INSTRUCTIONS TO FOLLOW
From the line with "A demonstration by" to the line with "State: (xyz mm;", output every line below exactly, both ends included. Skip the pictures.

STORED DATA

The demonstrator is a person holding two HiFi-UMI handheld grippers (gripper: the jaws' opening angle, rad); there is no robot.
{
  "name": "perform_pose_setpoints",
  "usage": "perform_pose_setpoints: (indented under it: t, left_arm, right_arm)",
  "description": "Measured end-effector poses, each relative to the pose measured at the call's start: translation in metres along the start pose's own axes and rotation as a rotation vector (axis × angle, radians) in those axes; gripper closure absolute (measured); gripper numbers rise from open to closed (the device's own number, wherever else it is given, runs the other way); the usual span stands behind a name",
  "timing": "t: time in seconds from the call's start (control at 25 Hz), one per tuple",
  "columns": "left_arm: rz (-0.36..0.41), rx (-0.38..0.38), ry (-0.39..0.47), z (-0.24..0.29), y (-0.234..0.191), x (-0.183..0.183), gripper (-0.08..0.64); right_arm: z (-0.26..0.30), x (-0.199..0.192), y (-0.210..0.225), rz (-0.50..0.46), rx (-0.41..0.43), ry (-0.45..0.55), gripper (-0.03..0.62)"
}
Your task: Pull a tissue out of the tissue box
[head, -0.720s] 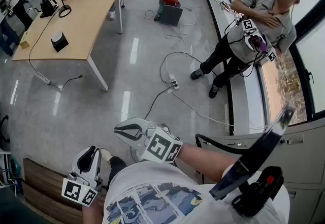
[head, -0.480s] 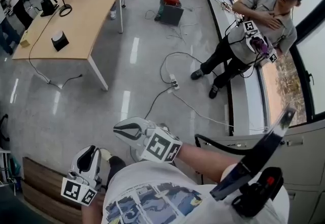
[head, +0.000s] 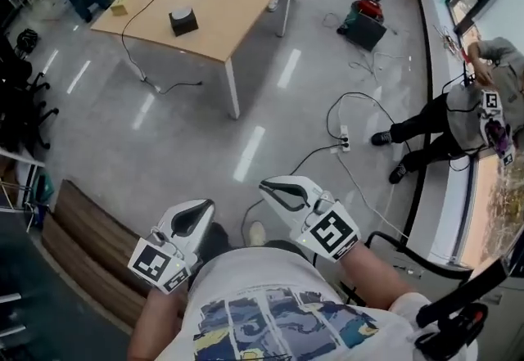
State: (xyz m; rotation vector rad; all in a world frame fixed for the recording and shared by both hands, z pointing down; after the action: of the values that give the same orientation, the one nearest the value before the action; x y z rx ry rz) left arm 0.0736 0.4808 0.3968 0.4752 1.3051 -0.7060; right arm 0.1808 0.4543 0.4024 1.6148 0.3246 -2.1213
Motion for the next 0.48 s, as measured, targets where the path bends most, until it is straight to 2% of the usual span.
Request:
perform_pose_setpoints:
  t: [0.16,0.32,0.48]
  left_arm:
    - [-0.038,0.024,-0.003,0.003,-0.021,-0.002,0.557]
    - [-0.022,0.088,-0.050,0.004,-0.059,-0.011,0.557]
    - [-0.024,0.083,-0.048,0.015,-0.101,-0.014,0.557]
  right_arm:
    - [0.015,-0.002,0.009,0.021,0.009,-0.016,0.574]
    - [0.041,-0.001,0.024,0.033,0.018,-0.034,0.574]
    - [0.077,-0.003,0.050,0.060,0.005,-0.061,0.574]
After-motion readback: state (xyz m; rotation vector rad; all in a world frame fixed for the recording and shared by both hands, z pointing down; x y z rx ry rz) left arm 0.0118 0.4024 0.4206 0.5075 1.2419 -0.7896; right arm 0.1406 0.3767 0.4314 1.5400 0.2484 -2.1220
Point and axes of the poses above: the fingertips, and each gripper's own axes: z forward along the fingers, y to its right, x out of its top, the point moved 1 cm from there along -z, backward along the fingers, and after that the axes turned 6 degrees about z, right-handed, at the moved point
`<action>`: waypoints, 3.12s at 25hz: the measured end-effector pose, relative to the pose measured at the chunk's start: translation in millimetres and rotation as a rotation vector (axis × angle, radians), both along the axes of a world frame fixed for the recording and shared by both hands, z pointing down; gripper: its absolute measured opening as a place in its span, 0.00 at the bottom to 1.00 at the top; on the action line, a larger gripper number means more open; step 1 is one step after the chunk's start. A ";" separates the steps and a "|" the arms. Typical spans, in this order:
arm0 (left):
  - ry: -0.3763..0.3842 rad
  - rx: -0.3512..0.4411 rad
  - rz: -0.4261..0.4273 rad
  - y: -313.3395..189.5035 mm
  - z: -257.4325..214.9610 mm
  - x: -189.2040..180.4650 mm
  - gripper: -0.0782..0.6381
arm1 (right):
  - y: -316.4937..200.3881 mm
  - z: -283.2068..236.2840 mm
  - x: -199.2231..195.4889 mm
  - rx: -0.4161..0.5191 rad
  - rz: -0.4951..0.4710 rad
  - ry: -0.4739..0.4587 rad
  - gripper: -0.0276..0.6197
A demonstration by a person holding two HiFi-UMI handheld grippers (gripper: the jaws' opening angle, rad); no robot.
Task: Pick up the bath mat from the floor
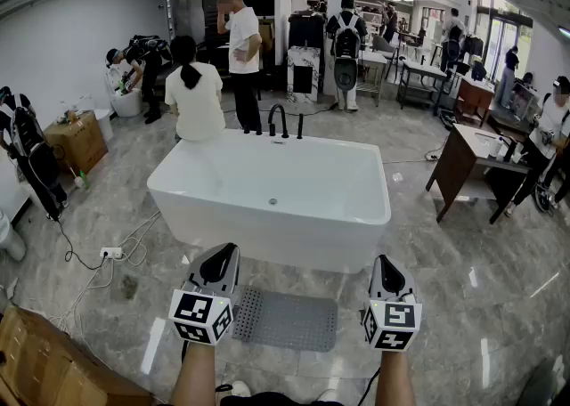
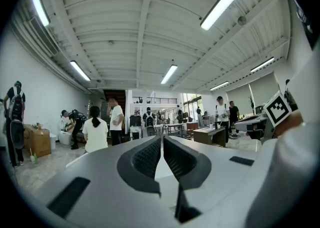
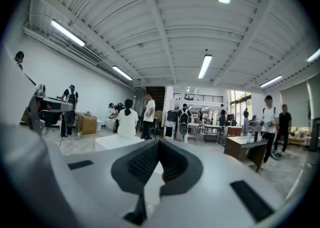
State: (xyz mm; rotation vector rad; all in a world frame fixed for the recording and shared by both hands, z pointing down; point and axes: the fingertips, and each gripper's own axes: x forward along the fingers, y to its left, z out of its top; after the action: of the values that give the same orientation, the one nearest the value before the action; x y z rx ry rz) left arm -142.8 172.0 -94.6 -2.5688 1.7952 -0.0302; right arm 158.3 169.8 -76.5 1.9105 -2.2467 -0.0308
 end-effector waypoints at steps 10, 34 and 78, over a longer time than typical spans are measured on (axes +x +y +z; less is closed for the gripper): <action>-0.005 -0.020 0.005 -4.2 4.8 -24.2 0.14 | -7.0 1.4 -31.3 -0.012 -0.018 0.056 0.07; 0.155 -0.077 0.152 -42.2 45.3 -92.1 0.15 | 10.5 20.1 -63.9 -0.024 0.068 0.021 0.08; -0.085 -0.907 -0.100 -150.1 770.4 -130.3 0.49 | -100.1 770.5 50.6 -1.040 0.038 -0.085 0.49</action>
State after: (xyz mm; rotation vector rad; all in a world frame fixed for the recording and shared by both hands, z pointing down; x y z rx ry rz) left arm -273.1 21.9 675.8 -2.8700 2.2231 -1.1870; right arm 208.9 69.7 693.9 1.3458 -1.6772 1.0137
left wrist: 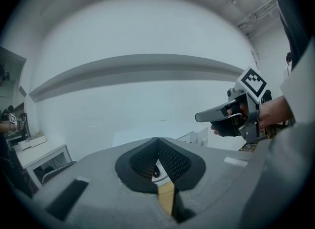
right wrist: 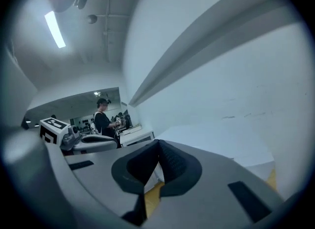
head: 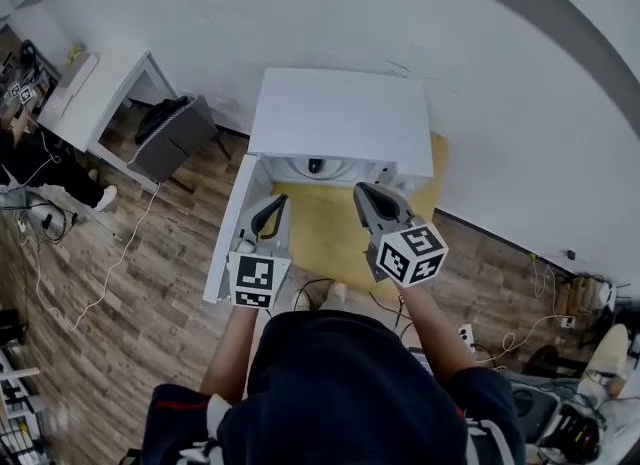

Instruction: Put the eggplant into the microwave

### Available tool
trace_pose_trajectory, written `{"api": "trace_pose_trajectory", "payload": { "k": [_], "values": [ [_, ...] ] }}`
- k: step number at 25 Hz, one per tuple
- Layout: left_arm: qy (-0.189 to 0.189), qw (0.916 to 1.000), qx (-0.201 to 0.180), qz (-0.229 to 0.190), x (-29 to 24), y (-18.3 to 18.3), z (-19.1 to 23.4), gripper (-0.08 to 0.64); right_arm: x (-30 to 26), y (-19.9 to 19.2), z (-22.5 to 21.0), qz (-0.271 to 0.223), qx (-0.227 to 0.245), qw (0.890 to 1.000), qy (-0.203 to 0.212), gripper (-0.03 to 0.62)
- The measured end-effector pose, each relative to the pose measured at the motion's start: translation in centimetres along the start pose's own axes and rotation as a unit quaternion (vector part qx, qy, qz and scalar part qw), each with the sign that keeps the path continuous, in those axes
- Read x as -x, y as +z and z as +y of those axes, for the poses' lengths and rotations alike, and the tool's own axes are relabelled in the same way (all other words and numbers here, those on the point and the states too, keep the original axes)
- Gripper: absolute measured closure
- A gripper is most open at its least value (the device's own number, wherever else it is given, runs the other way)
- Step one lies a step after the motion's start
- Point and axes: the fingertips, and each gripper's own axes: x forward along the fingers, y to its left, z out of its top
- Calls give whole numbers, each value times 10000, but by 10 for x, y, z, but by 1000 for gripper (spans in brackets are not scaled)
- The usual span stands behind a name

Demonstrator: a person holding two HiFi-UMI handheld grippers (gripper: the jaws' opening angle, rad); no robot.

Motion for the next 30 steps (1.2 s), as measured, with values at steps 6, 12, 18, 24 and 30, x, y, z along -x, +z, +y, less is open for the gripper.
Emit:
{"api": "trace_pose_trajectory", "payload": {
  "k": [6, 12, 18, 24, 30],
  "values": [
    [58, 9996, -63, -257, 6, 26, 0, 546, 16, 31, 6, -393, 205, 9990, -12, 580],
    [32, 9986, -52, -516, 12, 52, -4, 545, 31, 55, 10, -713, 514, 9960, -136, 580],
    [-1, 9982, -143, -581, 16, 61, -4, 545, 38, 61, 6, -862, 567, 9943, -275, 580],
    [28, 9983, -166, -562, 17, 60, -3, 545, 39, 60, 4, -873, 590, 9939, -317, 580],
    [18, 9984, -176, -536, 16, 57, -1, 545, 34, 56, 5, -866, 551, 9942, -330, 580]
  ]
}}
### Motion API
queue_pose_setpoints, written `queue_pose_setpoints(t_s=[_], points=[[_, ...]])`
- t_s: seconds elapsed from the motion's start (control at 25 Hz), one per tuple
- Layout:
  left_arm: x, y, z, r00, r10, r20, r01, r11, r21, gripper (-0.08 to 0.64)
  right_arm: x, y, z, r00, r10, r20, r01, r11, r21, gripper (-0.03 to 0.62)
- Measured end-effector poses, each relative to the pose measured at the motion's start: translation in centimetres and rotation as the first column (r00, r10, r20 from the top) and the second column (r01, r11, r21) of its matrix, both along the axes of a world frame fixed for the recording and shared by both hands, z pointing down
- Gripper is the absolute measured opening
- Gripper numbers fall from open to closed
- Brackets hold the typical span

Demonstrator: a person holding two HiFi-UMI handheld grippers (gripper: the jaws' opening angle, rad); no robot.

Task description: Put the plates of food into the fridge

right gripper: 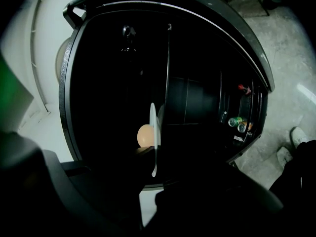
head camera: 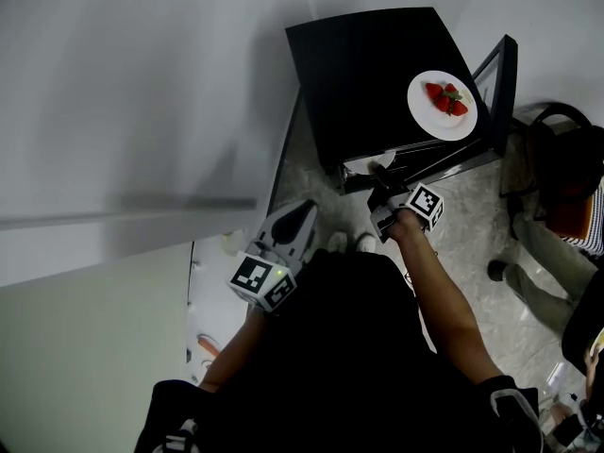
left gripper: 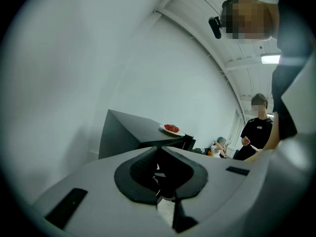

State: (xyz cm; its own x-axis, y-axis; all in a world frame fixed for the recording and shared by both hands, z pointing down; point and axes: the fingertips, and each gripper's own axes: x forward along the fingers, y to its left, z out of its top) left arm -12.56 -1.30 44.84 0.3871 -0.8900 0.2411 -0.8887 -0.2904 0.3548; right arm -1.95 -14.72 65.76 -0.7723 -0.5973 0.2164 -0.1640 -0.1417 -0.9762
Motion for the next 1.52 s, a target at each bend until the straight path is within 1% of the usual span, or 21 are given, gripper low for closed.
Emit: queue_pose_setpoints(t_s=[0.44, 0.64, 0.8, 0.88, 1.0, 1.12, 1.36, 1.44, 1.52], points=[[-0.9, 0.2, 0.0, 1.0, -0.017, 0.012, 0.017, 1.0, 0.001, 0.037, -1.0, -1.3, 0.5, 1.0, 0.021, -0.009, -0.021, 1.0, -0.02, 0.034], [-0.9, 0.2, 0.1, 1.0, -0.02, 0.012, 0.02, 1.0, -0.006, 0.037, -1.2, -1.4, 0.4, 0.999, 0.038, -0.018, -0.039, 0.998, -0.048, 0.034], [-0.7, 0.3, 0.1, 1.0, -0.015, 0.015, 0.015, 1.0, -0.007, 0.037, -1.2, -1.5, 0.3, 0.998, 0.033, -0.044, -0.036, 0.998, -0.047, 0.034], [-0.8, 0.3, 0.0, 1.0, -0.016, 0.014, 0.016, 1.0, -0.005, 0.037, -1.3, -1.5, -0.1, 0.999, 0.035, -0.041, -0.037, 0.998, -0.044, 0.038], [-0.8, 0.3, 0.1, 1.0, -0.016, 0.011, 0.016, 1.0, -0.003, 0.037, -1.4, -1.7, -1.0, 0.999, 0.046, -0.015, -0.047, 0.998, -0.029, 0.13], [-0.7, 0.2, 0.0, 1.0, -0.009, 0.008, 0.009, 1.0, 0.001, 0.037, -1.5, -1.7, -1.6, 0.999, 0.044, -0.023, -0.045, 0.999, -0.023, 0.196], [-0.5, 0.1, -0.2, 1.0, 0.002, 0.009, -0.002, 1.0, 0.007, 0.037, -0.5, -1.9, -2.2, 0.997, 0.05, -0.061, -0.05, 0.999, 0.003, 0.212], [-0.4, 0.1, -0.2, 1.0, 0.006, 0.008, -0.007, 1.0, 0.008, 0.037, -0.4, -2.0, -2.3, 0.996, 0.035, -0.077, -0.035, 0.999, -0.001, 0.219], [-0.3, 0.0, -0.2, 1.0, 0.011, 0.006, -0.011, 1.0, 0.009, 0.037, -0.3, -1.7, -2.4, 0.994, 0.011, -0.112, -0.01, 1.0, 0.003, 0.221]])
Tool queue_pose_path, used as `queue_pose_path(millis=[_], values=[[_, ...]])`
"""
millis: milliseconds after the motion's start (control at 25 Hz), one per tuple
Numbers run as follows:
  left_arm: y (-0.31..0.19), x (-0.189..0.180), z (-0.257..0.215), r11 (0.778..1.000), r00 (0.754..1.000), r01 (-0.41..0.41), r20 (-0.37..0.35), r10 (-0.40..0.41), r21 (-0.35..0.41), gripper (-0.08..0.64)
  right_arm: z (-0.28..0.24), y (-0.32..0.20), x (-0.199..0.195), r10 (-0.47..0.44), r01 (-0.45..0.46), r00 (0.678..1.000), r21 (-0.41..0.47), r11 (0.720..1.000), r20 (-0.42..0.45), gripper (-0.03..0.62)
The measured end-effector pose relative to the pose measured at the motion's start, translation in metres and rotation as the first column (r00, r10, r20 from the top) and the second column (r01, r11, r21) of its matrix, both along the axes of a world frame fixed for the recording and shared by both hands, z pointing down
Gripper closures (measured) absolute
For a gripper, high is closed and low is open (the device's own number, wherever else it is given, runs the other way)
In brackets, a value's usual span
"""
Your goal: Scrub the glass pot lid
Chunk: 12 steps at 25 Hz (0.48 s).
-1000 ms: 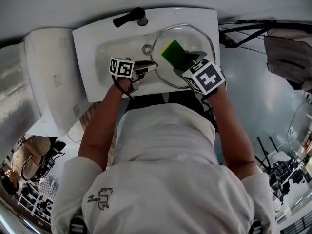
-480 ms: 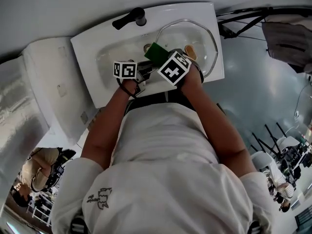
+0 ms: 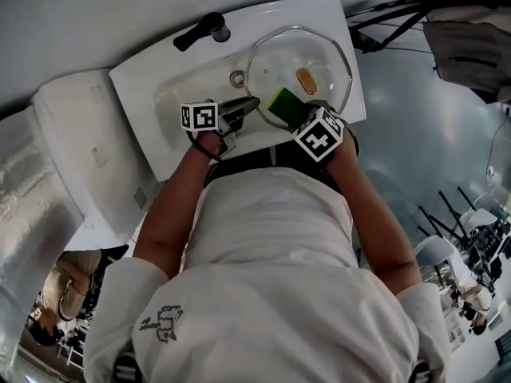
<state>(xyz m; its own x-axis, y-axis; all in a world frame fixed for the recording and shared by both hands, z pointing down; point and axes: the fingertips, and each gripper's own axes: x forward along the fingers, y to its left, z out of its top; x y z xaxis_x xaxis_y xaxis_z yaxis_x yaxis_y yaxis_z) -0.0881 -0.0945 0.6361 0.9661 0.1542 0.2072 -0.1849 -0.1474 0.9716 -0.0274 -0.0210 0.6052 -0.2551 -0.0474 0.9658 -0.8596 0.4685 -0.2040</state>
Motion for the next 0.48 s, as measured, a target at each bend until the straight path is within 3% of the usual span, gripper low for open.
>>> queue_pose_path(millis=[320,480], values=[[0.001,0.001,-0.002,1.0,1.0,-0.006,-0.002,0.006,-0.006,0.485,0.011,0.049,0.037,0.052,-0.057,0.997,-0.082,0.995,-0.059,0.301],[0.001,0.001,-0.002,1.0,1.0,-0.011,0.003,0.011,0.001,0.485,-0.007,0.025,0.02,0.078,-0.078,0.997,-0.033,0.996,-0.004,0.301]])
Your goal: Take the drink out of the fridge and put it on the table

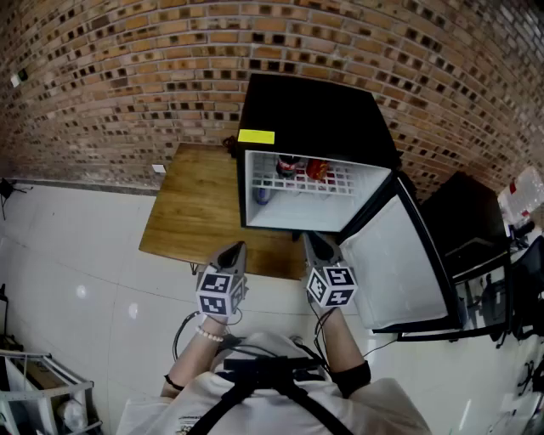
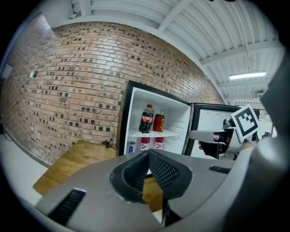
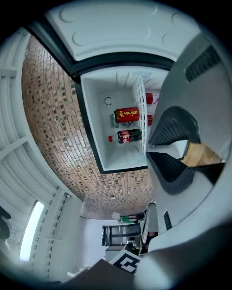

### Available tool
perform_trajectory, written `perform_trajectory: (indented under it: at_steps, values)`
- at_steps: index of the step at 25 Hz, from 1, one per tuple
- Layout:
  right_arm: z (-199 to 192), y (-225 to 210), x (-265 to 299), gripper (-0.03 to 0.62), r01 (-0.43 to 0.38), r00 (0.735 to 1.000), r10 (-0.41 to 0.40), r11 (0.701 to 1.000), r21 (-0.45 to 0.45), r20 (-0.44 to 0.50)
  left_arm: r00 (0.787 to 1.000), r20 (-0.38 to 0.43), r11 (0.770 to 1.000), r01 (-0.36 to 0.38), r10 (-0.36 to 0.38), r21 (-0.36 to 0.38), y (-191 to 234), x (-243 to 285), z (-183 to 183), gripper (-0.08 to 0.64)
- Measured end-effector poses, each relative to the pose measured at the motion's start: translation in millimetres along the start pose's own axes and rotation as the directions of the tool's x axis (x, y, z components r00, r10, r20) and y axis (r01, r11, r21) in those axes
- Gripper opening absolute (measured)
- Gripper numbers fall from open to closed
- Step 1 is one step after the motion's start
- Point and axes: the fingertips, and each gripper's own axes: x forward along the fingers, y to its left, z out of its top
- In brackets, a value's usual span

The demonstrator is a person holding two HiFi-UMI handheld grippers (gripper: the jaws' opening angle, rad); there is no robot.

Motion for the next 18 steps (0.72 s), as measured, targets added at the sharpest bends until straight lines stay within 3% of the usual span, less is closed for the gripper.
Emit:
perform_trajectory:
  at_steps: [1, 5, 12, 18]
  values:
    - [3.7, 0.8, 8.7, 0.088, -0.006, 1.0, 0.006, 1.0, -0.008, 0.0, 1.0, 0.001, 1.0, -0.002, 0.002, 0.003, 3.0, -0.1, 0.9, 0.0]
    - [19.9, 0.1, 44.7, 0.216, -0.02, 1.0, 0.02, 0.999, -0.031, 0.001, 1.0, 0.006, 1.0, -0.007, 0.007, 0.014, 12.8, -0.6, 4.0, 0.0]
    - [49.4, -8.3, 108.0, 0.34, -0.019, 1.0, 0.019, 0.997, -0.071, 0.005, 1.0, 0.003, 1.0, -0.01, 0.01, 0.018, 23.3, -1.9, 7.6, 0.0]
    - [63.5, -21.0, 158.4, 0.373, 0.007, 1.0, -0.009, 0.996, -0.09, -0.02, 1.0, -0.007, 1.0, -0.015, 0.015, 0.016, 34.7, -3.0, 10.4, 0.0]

ANSWER BOX
A demonstration by a person holding two HiFi-UMI handheld grippers (gripper: the jaws' opening angle, rad); no robot.
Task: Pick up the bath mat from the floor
State: (xyz mm; rotation vector rad; all in a world frame fixed for the recording and shared by both hands, z pointing down; point and axes: the fingertips, and each gripper's own axes: x forward along the fingers, y to its left, z out of its top; after the action: of the values that give the same orientation, the one nearest the value before the action; x y z rx ry rz) left arm -142.8 172.0 -94.6 -2.5688 1.7952 -0.0302; right arm 158.3 169.8 -76.5 1.9105 -2.2467 -0.0308

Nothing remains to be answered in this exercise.